#### Assignment:
Read the data line by line and say how many lines contain the string "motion", giving the number alone.

[Data excerpt Boundary: Start]

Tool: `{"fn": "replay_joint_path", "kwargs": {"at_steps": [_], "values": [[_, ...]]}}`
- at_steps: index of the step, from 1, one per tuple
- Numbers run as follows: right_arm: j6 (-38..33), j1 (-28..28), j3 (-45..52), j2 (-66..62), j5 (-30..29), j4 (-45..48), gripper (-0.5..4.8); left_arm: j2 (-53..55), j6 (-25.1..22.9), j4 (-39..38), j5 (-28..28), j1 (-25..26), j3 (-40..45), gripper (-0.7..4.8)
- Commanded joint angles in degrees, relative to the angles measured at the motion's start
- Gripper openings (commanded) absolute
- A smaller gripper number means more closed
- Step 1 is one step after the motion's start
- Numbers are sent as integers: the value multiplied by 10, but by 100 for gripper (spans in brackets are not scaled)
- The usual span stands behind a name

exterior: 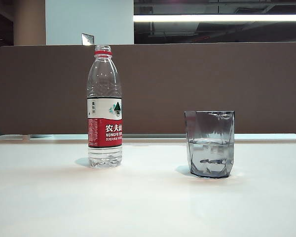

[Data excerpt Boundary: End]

#### Output for this task:
2